Coup de chaud pour les Bleus face à la Hongrie

Dans une Puskas Arena en fusion, les Français, piégés par leur manque d’efficacité, ont souffert face à des Hongrois admirables de courage

placeholder
© AFP
Rédaction

Peter Gulasci ne s’y est pas trompé. Au coup de sifflet final, le gardien hongrois a exulté. Fêtant ce match nul comme une victoire dans une Puskas Arena en ébullition qui a longuement fêté ses héros passés tout près d’une énorme sensation.

Le match :

Un public bouillant, une ambiance qui l’est autant : la France savait qu’elle mettait les pieds dans un environnement hostile. Qu’elle aurait pu climatiser avec un peu plus d’efficacité. Les champions du monde ont eu les occasions pour : Benzema a buté une première fois sur Gulasci (14), Mbappé n’a pas cadré sa tête (17) comme le Madrilène sur un mouvement splendide après une ouverture de Griezmann et une talonade de Mbappé (31) pas plus en réussite (33).

Et si la sortie de Szalai, son capitaine, guerrier d’avant-centre, aurait pu la désorganiser, la Hongrie a trouvé la faille à la surprise générale grâce à Fiola qui a piégé Pavard et Varane (45+2).

Sous pression, les Bleus ont vu Dembélé remplacer Rabiot et toucher très vite le montant (59) avant d’égaliser sur un long dégagement de Lloris mal jugé par la défense magyar qui a laissé Mbappé centrer et Griezmann profiter d’une intervention manquée d’Orban (66).

Un moindre mal pour les Bleus qui ont poussé encore ensuite, Giroud signant son entrée d’une bonne remise vers Mbappé dont la frappe puissante mais trop axiale a été sortie par Gulasci (82) qui a encore dévié un ultime coup-franc en fin de rencontre (90+3). Avant de laisser éclater sa joie.

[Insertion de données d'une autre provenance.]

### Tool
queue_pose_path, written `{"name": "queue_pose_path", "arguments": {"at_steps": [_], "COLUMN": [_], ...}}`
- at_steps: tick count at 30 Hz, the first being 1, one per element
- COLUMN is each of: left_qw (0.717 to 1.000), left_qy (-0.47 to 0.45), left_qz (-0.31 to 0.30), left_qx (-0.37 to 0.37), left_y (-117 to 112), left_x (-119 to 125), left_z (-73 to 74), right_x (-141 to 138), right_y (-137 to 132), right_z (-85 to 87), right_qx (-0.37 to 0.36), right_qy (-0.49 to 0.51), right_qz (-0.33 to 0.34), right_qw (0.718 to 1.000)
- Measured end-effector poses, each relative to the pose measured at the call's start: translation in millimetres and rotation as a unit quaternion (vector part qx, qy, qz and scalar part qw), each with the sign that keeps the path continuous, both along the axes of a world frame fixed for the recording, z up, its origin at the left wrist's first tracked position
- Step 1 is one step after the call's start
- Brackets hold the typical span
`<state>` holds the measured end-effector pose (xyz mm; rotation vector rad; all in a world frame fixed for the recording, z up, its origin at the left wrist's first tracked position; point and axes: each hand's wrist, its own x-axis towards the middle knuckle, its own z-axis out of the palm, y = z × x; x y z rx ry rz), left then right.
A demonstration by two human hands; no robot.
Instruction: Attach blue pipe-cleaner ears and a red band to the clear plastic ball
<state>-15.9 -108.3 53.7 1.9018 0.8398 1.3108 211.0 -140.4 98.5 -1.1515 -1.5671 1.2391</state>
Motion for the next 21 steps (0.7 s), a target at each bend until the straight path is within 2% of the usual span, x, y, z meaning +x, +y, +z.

Le joueur : Fiola avait des ailes

S’il a évolué au poste de piston gauche pour laisser son couloir droit préférentiel à Négo, Attila Fiola a fait très mal aux Français. La manière avec laquelle il s’est joué de Pavard sur l’ouverture du score a rappelé son passé d’attaquant dans ses jeunes années à Paksi. Le joueur de Fehervar a inscrit son deuxième le jour de sa 37e sélection mais il va en garder un tout autre souvenir que le premier marqué le 31 mars dernier contre Andorre.


Le chiffre : Griezmann, sept extra ou presque

Longtemps trop éloigné du but adverse pour peser, Antoine Griezmann a marqué sur son premier ballon touché dans la surface adverse. Ce 37e but en 93 sélections est aussi son septième en phase finale de l’Euro. Seuls deux joueurs ont fait mieux : Michel Platini avec 9 réalisations et Cristiano Ronaldo, nouveau recordman depuis son doublé contre la Hongrie avec 11 buts.